### What you should do
Copy exactly the lines of the material below that fall between the line with "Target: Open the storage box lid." and the line with "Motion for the", both of those lines included; pictures stay out.
START Data for review
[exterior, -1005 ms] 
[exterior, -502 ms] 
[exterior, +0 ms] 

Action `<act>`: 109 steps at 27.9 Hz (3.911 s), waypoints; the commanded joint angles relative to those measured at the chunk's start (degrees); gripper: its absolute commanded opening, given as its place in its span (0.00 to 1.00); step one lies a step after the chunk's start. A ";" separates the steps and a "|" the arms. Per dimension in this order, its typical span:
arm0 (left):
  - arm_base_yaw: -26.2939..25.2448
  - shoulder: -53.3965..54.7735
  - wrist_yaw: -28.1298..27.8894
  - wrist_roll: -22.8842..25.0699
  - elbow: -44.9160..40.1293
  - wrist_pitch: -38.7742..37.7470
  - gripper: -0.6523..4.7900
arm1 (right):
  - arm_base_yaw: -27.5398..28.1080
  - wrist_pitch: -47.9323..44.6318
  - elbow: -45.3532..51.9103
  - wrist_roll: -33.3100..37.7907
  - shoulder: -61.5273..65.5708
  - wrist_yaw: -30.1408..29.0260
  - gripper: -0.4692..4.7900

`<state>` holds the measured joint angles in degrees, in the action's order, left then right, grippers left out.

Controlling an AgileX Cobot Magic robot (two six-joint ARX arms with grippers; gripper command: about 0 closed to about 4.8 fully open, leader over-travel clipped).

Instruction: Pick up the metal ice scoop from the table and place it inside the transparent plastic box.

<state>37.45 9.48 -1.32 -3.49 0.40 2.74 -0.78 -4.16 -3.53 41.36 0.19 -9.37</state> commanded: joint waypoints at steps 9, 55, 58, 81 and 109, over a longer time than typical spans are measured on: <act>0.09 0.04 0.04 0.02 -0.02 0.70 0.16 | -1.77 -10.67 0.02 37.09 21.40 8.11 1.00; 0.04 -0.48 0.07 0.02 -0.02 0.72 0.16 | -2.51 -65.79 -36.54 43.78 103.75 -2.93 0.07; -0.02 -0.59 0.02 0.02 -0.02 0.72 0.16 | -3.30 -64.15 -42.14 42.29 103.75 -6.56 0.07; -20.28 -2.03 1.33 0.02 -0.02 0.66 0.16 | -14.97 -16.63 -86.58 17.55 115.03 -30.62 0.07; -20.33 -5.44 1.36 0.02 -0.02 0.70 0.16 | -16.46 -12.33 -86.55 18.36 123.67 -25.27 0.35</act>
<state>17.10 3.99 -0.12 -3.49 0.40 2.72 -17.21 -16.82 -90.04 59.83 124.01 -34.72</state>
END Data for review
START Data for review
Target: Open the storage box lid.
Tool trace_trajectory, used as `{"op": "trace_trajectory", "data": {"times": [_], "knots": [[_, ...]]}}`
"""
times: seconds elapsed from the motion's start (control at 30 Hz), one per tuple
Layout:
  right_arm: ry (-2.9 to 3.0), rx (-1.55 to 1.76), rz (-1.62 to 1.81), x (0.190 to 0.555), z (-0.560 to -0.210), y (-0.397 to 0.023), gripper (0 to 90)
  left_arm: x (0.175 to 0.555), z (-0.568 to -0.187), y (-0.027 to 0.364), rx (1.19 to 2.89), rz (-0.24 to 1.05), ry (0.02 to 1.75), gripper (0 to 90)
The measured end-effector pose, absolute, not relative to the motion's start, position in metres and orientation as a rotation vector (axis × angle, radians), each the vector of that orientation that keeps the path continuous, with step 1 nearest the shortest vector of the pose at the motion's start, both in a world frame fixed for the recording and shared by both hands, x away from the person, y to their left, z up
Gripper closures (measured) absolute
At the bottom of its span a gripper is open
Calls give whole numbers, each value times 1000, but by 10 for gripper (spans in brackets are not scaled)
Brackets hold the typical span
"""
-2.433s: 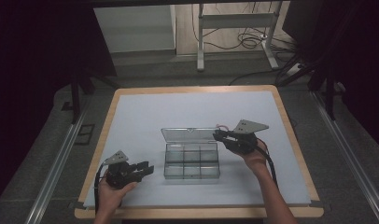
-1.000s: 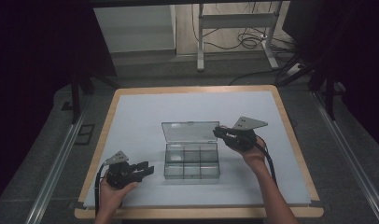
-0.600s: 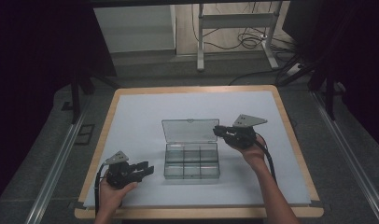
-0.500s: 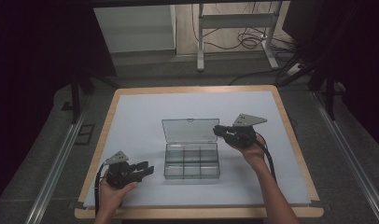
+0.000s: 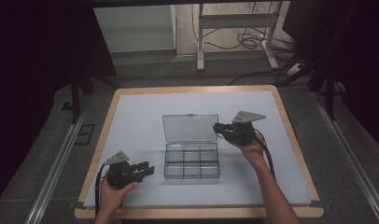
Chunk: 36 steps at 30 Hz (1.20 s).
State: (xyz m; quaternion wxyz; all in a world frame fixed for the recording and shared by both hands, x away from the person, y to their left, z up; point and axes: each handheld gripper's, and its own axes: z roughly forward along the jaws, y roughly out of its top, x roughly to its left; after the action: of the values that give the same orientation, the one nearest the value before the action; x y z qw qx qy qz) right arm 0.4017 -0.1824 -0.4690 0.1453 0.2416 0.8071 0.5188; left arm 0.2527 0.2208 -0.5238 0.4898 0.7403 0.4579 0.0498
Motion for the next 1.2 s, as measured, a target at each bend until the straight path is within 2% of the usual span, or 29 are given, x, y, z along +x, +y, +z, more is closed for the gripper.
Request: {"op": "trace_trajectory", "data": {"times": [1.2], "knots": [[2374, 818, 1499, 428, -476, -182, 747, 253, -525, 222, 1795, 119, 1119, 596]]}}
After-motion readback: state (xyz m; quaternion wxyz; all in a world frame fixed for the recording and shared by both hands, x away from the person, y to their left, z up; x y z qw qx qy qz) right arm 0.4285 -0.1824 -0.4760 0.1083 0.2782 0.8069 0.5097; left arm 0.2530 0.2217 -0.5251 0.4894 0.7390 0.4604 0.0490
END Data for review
### The answer
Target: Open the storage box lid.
Tool trace_trajectory, used as `{"op": "trace_trajectory", "data": {"times": [_], "knots": [[_, ...]]}}`
"""
times: seconds elapsed from the motion's start (control at 30 Hz), one per tuple
Layout:
  right_arm: ry (-2.9 to 3.0), rx (-1.55 to 1.76), rz (-1.62 to 1.81), x (0.190 to 0.555), z (-0.560 to -0.210), y (-0.397 to 0.023), gripper (0 to 90)
  left_arm: x (0.175 to 0.555), z (-0.568 to -0.187), y (-0.027 to 0.364), rx (1.19 to 2.89), rz (-0.24 to 1.05), ry (0.02 to 1.75), gripper (0 to 90)
The measured end-effector pose, absolute, not relative to the motion's start, position in metres and orientation as a rotation vector (axis × angle, radians), each the vector of that orientation that keeps the path continuous, with step 1 nearest the shortest vector of the pose at the motion's start, both in a world frame fixed for the recording and shared by both hands, x away from the person, y to their left, z up
Gripper closures (measured) absolute
At the bottom of its span a gripper is open
Calls give whole numbers, each value times 1000, but by 10 for gripper (spans in brackets are not scaled)
Brackets hold the typical span
"""
-2.433s: 
-1.000s: 
-0.600s: 
-0.500s: 
+0.000s: 
Chunk: 36 steps at 30 Hz (1.20 s).
State: (xyz m; quaternion wxyz; all in a world frame fixed for the recording and shared by both hands, x away from the person, y to their left, z up; point and axes: each handheld gripper's, and its own axes: z roughly forward along the jaws, y roughly out of its top, x roughly to its left; after the action: of the values that give the same orientation, the one nearest the value before the action; x y z qw qx qy qz) right arm 0.4017 -0.1824 -0.4690 0.1453 0.2416 0.8071 0.5188; left arm 0.2527 0.2208 -0.5238 0.4898 0.7403 0.4579 0.0498
Motion for the next 1.2 s, as measured, a target at each bend until the straight path is within 2% of the usual span, or 29 are given, x, y, z along +x, +y, +z, more is closed for the gripper.

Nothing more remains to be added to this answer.